* [WORK TO BE COMPLETED] Look through the material below and report every line that includes "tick".

Start of Block

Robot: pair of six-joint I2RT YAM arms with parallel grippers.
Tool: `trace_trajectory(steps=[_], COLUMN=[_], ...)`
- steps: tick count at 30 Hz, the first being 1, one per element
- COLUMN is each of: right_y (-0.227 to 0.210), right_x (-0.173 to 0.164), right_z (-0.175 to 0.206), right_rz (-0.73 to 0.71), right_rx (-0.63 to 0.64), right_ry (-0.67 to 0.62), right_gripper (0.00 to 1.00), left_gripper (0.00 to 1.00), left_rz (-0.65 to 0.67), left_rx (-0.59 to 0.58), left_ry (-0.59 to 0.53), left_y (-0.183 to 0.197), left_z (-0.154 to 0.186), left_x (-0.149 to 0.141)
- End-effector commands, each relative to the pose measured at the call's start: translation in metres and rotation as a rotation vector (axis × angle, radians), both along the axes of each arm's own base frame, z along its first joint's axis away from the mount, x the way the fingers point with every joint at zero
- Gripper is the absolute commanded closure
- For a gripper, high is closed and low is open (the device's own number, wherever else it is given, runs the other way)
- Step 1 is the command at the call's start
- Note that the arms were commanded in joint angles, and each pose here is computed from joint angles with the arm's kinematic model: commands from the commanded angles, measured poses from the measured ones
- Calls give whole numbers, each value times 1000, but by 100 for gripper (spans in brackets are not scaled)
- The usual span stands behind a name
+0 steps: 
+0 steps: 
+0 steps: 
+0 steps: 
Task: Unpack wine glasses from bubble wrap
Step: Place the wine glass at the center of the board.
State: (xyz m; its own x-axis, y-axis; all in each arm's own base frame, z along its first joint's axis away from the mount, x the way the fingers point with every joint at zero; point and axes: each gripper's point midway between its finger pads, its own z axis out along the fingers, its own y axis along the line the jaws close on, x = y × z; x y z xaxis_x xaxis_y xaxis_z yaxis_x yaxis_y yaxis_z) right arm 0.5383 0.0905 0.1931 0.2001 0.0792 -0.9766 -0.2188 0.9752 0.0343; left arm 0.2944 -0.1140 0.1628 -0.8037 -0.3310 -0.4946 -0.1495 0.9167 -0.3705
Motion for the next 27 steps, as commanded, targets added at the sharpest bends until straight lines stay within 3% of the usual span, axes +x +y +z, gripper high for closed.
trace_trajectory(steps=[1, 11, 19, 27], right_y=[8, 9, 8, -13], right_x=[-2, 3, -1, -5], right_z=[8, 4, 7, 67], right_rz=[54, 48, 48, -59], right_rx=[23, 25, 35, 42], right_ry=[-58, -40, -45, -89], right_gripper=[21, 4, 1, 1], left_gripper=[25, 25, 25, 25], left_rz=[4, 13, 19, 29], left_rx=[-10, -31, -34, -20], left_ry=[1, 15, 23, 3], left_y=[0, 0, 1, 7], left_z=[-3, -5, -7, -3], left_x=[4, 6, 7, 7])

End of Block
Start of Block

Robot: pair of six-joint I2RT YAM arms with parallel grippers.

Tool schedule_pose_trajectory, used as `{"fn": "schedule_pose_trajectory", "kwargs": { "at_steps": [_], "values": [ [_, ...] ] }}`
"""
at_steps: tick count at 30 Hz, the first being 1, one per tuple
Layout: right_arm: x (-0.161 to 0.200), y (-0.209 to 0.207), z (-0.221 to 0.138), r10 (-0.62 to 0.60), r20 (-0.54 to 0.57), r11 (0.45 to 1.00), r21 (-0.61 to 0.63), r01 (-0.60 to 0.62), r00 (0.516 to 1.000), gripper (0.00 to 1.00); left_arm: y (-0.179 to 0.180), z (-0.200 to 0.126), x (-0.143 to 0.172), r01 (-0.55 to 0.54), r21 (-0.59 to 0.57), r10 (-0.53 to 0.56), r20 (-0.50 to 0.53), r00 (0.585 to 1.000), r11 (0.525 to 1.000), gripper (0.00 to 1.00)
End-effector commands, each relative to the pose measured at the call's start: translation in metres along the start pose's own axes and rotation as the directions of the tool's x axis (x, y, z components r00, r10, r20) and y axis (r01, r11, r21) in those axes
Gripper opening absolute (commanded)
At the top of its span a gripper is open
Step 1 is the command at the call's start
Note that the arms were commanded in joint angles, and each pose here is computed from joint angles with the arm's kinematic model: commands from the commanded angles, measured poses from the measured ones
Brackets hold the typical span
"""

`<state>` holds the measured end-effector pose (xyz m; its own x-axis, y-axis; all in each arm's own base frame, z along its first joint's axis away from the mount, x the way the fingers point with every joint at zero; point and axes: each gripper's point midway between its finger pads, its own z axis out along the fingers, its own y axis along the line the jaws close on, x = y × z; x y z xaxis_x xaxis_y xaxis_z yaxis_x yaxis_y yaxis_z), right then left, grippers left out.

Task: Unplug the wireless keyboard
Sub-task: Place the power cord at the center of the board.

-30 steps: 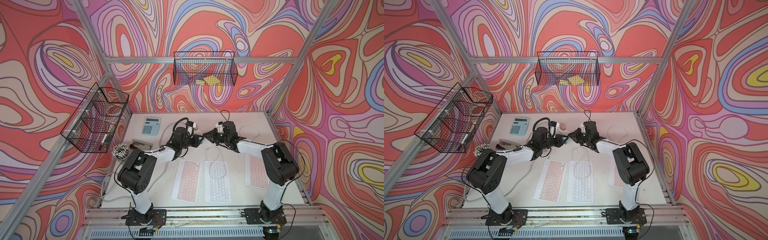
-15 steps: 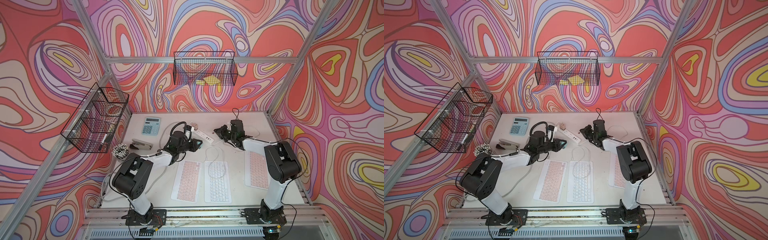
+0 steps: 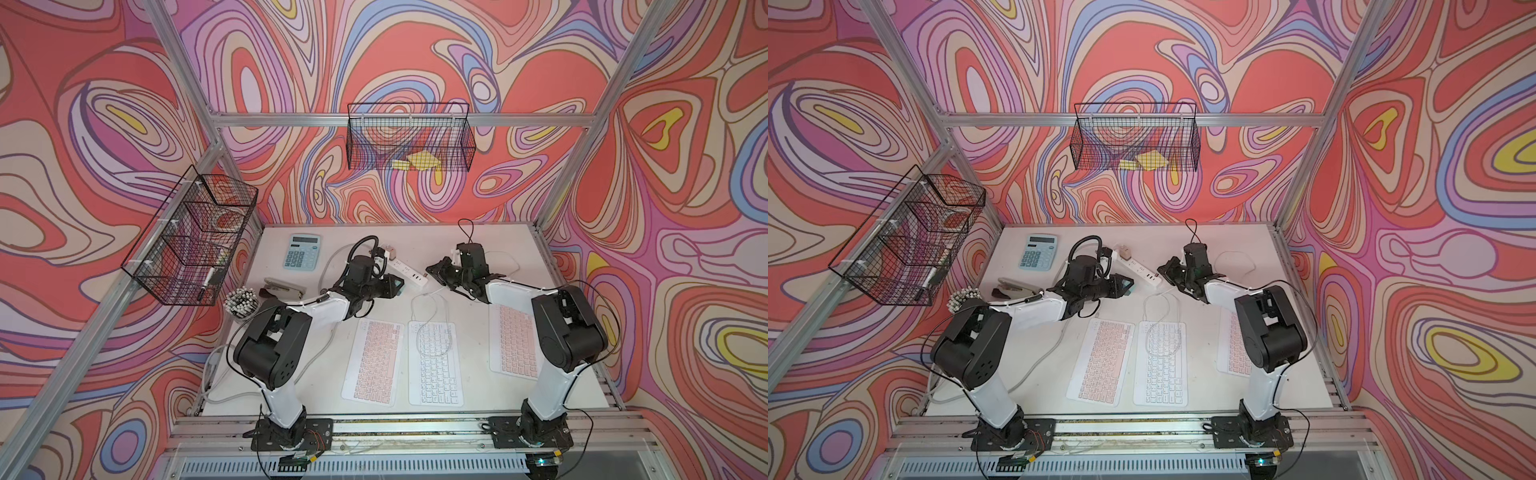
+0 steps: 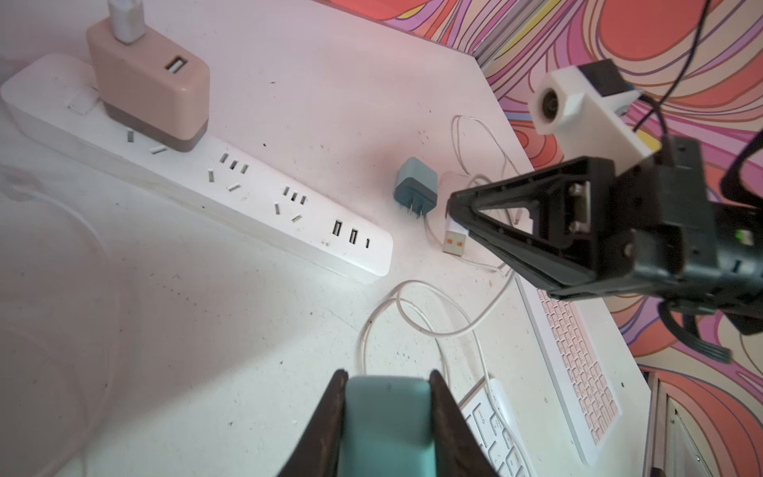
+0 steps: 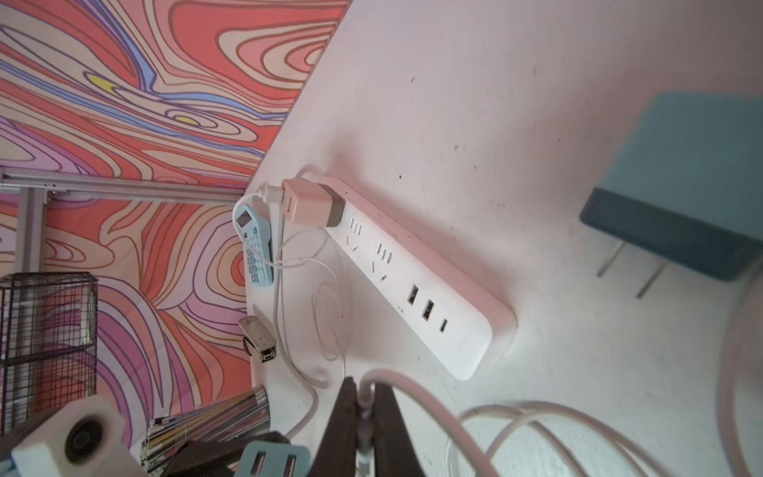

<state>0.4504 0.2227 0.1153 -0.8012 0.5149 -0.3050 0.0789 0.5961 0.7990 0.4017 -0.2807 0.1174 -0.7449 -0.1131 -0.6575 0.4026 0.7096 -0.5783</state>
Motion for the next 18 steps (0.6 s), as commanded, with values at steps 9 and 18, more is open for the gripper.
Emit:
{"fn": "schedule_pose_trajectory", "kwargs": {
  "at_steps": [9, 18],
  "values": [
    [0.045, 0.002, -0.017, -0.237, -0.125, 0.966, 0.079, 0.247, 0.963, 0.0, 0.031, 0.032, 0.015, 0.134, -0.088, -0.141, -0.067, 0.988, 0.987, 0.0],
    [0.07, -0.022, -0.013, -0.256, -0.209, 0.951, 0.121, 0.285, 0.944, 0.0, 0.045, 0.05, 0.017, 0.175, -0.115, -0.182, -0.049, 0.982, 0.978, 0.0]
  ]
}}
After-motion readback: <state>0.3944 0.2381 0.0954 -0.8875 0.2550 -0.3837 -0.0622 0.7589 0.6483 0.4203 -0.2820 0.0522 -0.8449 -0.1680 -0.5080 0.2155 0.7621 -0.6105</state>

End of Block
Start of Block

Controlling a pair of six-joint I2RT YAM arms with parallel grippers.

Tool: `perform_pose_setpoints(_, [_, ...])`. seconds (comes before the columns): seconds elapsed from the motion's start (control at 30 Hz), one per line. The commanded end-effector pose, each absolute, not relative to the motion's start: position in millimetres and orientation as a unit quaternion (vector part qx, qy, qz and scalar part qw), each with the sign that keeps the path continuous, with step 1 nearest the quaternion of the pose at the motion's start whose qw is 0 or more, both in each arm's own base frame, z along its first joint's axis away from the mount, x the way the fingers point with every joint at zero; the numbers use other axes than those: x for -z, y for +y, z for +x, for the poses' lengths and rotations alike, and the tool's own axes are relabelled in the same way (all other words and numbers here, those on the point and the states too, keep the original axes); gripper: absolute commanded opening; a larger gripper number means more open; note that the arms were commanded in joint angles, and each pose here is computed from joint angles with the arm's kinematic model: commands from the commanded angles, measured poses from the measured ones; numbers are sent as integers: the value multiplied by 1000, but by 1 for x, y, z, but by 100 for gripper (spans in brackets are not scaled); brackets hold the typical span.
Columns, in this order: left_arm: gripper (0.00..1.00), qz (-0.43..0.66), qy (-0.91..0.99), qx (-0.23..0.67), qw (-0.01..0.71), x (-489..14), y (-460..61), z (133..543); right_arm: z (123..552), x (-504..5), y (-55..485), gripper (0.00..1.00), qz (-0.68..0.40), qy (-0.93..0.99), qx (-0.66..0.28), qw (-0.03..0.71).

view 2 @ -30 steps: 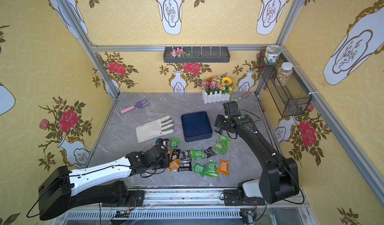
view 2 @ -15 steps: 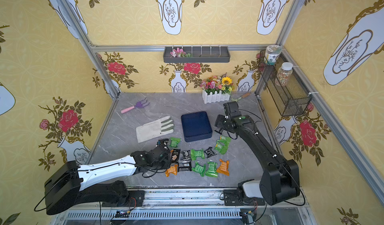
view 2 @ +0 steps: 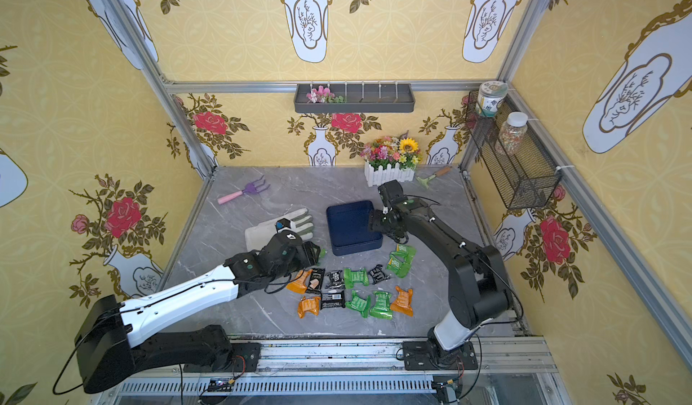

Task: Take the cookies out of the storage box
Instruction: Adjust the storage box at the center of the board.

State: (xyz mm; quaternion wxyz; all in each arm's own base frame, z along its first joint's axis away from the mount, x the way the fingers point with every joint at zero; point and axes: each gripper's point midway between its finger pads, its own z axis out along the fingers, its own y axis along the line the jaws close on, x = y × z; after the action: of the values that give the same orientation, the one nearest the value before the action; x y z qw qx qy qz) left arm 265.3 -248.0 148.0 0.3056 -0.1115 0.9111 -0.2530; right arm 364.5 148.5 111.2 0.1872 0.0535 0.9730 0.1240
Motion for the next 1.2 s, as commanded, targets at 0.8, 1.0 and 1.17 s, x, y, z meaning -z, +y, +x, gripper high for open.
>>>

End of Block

* [SOLVED EXERCISE]
- steps: tick count at 30 Hz, the first being 1, one per element
at_steps: tick count at 30 Hz, the first being 1, one per tuple

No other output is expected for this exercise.